Keunikan Cirebon sebagai daerah yang bukan Jawa dan bukan Sunda menjadikan keseniannya mampu melukis pada kanvasnya sendiri. Pertunjukan ini mencoba untuk menampakkan warna lokal Cirebon dengan paduan tari topeng Indramayu. Saya mengenali gerakan tarian yang dibawakan ketika sosok pahlawan perempuan dalam tokoh Ciliwidara sedang bertempur dengan salah satu petinggi pribumi yang justru bekerjasama dengan Belanda untuk mengalahkan Ki Bagus Rangin.

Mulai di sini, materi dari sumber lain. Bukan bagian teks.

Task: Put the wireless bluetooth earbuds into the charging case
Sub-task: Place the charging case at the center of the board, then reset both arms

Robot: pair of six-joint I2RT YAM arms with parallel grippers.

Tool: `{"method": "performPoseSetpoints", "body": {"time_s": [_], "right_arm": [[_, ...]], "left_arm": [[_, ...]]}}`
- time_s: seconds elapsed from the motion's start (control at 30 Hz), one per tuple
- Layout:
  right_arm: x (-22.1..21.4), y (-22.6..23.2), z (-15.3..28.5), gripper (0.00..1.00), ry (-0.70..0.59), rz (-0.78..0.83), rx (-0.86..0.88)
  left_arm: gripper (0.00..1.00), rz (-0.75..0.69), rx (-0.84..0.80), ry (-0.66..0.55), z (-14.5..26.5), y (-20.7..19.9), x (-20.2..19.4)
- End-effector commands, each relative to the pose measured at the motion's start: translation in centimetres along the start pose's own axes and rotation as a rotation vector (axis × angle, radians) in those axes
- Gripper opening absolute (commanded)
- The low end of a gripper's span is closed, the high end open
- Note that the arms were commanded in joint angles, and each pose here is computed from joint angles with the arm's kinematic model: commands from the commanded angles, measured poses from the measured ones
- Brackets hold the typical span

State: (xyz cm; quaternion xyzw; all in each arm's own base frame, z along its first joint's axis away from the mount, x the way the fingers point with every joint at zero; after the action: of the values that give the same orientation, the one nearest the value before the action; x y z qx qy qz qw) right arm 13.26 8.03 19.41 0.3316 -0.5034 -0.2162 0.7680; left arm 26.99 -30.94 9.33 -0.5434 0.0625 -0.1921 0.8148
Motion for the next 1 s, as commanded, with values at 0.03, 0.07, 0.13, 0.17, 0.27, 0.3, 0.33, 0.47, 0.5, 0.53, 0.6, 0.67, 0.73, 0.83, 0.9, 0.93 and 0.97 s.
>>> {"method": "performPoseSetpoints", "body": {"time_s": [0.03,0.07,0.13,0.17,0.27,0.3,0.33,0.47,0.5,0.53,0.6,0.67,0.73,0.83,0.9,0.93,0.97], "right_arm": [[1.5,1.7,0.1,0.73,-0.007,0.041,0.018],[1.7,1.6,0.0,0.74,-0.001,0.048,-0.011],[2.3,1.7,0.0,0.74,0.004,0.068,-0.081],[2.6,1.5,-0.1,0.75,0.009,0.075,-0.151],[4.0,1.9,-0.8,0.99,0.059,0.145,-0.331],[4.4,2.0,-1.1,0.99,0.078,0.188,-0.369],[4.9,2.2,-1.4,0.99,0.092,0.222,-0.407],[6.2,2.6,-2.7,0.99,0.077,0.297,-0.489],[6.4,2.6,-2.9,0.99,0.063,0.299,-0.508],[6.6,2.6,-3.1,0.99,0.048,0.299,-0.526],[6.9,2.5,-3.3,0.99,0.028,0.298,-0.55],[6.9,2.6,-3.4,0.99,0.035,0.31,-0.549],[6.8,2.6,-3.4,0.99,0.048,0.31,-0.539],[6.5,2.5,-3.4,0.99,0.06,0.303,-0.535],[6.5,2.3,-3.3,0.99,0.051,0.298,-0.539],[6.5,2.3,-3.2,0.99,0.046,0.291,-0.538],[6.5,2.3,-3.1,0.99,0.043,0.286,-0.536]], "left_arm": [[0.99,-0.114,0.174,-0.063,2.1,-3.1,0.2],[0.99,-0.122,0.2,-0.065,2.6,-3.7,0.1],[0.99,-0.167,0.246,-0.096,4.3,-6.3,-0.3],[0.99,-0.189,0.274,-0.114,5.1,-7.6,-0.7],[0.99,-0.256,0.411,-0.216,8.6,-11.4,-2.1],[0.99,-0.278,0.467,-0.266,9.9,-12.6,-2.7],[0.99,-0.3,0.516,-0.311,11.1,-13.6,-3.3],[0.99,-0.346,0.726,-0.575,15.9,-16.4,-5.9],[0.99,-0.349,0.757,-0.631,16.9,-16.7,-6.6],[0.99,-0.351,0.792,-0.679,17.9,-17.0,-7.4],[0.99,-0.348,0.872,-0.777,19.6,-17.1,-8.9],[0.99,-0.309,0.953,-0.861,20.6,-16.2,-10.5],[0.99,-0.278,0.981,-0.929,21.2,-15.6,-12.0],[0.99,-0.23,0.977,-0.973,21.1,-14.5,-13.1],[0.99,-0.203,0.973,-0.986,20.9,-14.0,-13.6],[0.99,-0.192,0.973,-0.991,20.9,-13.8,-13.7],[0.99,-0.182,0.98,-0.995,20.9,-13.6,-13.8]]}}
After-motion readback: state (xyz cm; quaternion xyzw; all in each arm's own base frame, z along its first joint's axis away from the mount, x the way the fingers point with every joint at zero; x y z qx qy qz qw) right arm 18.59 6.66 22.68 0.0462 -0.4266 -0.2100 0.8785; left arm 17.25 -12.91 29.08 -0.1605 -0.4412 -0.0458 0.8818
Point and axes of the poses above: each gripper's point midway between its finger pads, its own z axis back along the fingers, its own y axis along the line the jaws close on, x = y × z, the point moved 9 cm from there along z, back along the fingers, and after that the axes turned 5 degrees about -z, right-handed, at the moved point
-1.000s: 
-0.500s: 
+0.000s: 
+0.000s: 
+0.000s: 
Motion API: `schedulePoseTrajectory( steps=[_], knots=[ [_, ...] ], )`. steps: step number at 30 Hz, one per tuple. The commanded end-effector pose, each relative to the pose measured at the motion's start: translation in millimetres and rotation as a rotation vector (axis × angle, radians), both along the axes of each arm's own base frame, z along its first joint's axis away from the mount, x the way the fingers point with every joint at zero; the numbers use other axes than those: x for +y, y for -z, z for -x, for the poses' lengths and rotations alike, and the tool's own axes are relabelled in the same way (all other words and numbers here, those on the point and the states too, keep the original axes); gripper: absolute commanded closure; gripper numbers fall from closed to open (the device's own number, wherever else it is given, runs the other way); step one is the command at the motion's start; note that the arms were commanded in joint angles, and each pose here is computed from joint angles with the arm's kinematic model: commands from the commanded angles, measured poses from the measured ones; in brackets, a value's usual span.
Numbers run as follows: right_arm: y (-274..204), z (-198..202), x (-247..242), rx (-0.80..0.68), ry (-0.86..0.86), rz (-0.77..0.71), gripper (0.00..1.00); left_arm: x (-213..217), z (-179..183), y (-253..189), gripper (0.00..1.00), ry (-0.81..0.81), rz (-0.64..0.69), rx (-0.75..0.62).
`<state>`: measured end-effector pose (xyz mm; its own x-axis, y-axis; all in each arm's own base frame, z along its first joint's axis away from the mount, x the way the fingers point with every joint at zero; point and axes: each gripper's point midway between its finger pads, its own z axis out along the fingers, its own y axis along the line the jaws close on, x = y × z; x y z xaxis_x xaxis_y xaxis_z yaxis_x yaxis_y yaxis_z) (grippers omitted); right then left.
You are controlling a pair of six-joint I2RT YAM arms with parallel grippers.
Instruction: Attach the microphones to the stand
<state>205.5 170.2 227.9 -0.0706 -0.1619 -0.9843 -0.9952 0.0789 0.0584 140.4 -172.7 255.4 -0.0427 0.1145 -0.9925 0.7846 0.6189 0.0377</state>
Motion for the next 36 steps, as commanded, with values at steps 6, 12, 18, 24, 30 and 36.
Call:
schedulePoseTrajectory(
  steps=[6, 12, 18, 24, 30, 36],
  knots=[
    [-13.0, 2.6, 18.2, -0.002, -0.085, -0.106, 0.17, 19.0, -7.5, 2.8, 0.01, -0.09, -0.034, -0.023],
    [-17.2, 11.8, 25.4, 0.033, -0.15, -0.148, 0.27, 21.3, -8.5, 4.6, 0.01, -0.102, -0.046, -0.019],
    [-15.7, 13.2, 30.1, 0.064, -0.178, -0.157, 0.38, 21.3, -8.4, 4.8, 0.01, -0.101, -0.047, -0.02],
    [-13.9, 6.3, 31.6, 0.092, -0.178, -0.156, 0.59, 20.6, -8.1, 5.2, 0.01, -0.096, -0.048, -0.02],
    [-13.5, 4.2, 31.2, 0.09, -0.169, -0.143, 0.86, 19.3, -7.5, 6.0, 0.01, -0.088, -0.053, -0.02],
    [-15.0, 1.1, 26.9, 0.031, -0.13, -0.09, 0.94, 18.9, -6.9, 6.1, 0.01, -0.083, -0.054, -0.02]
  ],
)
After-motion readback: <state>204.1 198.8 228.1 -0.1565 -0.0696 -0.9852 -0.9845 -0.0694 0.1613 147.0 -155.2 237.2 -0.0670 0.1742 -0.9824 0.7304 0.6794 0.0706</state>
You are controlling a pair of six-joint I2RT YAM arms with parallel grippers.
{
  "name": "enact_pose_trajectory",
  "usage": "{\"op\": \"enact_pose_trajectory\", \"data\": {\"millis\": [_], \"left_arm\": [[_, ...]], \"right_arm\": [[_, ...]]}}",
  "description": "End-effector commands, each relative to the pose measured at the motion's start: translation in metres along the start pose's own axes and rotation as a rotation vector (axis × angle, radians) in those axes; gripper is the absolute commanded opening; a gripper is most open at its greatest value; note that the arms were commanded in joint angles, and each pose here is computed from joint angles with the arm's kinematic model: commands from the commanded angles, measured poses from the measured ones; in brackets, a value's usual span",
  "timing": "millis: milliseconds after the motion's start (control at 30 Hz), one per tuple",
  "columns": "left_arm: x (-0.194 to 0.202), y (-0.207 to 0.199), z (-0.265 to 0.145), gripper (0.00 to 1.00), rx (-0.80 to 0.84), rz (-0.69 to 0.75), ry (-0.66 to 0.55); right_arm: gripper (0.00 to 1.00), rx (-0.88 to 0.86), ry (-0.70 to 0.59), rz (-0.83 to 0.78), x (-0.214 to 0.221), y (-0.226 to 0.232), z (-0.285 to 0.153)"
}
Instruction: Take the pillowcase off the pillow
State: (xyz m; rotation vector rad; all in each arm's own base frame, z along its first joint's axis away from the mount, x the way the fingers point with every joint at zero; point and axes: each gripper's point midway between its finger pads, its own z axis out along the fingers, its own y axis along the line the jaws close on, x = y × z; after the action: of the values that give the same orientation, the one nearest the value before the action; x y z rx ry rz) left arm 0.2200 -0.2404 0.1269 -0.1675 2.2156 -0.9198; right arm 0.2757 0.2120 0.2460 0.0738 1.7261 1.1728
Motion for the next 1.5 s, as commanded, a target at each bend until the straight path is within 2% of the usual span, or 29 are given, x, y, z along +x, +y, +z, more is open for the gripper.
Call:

Adegan pertempuran dikemas menarik dengan koreografi pencak silat yang dihadirkan. Permainan bayangan digunakan untuk menampilkan gerakan-gerakan silat di balik layar putih yang menutupi latar panggung bagian belakang. Saya sendiri tertarik pada adegan ketika Ki Bagus Rangin berorasi untuk membangkitkan semangat pemberontakan dihadapan rakyat banyak yang ditampilkan dengan permainan bayangan di belakang layar. Satu lagi adegan yang saya suka, ketika Ciliwidara bercakap dan bertarung melawan salah satu pejabat pribumi yang digambarkan dengan sedikit absurd.

Ki Bagus Rangin pada kenyataannya telah kalah dan menerima hukuman penggal dari Belanda. Namun, Rangin tidak mati dalam pertunjukkan ini. Ketika bagian atas panggung menurunkan semacam jaring sebagai gambaran penangkapan Rangin, ia berhasil lolos dan tiba-tiba menghilang. Sebuah tipuan yang diketahui semua orang digunakan dalam adegan ini. Rangin melepas ikat pinggang dan iket dikepalanya. Sekelompok prajurit datang dan ketika jaring tersebut dibuka, tokoh Rangin membaur dengan prajurit dan dikabarkan hilang. Pertunjukan ditutup dengan munculnya seorang laki-laki yang membawakan sebuah tari. Sebuah akhir yang kurang menggigit. Ketika tari usai, penonton seakan tak percaya bahwa pertunjukan juga telah usai.

Rangin ternyata tak pernah mati. Cerita dalam teater ini dari awal sampai akhir tak pernah sekalipun membunuh tokoh-tokohnya. Narasi cerita juga tak membunuh Rangin dan membiarkannya menghilang dengan kesaktiannya. Barangkali Rangin masih hidup dalam tubuh halusnya. Ia diam-diam menonton pertunjukkan. Rangin memenuhi ruang sambil melihat wajah-wajah penonton yang melihat dirinya diperankan oleh seorang aktor. Rangin tampak geleng-geleng kepala, “Jadi, tak banyak dari kalian yang mengenal saya, ya?.”

Akhir kata, saya tak akan berkoar-koar di sini soal semangat pemberontakan yang dikobarkan tokoh-tokoh rakyat zaman dulu. Setidaknya melalui teater ini saya merasa diberi tahu dan diingatkan bahwa pengetahuan tentang masa lalu menyimpan begitu banyak hal yang seakan bergerak mendekat tetapi jauh. Tokoh-tokoh seperti Rangin adalah mereka yang tertidur dan meminta untuk dihidupkan kembali, setidaknya bisa menyegarkan ingatan yang semakin busuk oleh tumpukan berita koran dan siaran-siaran televisi. Saya seperti sengaja melupa atau dipaksa lupa, bahkan tak ingin menoleh sejenak atau dipaksa untuk tak menoleh. Mungkin juga karena kita, eh, bukan... setidaknya saya sudah otomatis Indonesia dan sedang nyenyak tertidur di reruntuh ruang kelas.

*Kalimat ini ada dalam esai Ben Anderson berjudul Indonesia Statistik: Surat Buat Para Pembaca. Bagi yang mau tahu banyak soal Ben Anderson dan karyanya bisa menghubungi teman sebelah.